我有一个336x256浮点数的矩阵(336个细菌基因组(列)x 256个标准化四核苷酸频率(行),例如,每列总计1)。
使用主成分分析运行分析时,我得到很好的结果。首先,我根据数据计算kmeans聚类,然后运行PCA并基于2D和3D中的初始kmeans聚类为数据点着色:
library(tsne)
library(rgl)
library(FactoMineR)
library(vegan)
# read input data
mydata <-t(read.csv("freq.out", header = T, stringsAsFactors = F, sep = "\t", row.names = 1))
# Kmeans Cluster with 5 centers and iterations =10000
km <- kmeans(mydata,5,10000)
# run principle component analysis
pc<-prcomp(mydata)
# plot dots
plot(pc$x[,1], pc$x[,2],col=km$cluster,pch=16)
# plot spiderweb and connect outliners with dotted line
pc<-cbind(pc$x[,1], pc$x[,2])
ordispider(pc, factor(km$cluster), label = TRUE)

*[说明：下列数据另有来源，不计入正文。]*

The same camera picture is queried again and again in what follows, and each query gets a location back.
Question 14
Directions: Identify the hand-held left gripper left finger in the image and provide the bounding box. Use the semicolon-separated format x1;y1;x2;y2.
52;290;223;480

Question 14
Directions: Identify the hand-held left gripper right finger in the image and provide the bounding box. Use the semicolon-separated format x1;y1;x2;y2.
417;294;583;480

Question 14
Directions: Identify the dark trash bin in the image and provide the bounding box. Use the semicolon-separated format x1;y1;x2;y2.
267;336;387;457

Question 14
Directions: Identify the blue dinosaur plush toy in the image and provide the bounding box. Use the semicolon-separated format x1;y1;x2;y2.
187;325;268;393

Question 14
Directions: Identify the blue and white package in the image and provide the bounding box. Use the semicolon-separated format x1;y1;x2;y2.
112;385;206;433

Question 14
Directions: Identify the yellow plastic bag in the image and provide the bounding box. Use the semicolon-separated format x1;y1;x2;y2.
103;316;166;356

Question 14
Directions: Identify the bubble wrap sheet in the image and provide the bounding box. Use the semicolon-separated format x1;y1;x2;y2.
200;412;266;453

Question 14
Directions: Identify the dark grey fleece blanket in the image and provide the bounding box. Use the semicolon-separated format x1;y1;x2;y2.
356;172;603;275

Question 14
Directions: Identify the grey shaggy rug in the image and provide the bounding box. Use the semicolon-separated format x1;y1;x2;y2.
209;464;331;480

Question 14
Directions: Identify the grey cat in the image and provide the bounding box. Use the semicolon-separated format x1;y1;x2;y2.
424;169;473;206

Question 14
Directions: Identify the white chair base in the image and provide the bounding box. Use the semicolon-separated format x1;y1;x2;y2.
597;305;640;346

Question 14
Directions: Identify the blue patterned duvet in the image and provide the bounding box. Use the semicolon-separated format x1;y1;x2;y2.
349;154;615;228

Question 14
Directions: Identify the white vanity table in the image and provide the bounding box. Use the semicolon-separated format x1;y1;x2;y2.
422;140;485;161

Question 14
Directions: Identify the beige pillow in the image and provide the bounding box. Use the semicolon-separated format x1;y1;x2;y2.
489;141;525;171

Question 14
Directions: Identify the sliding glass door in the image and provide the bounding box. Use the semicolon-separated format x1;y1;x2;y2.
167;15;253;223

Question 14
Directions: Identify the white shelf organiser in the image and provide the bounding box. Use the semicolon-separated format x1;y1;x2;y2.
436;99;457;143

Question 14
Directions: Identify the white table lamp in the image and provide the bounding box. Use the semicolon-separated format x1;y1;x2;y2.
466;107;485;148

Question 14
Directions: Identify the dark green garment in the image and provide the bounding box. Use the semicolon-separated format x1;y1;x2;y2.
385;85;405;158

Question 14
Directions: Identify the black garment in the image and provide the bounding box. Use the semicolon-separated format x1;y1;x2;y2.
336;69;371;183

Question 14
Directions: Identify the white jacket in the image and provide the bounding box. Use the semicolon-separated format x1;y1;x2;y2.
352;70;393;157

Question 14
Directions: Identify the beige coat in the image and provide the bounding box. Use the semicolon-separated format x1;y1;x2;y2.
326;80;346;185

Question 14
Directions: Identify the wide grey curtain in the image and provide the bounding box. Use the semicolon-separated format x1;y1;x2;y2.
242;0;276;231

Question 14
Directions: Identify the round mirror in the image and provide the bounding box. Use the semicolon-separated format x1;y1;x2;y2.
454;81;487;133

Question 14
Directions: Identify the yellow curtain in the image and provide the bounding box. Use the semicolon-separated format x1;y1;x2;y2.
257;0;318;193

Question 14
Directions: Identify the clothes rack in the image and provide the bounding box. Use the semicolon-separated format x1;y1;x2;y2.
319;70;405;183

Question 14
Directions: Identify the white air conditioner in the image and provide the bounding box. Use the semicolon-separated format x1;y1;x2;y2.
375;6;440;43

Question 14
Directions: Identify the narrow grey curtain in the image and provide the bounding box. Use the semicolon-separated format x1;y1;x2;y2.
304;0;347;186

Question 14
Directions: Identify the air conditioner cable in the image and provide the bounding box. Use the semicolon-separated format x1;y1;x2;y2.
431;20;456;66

ordihull(pc, factor(km$cluster), lty = "dotted")
# plot the third dimension
pc3d<-cbind(pc$x[,1], pc$x[,2], pc$x[,3])
plot3d(pc3d, col = km$cluster,type="s",size=1,scale=0.2)
但是,当我尝试用t-SNE方法交换PCA时,结果看起来非常出乎意料:
tsne_data <- tsne(mydata, k=3, max_iter=500, epoch=500)
plot(tsne_data[,1], tsne_data[,2], col=km$cluster, pch=16)
ordispider(tsne_data, factor(km$cluster), label = TRUE)
ordihull(tsne_data, factor(km$cluster), lty = "dotted")
plot3d(tsne_data, main="T-SNE", col = km$cluster,type="s",size=1,scale=0.2)
我的问题是,为什么kmeans聚类与t-SNE的计算结果如此不同。我本来希望群集之间的间隔比PCA更好,但是对我来说几乎是随机的。你知道为什么吗 我是否缺少缩放步骤或某种规格化?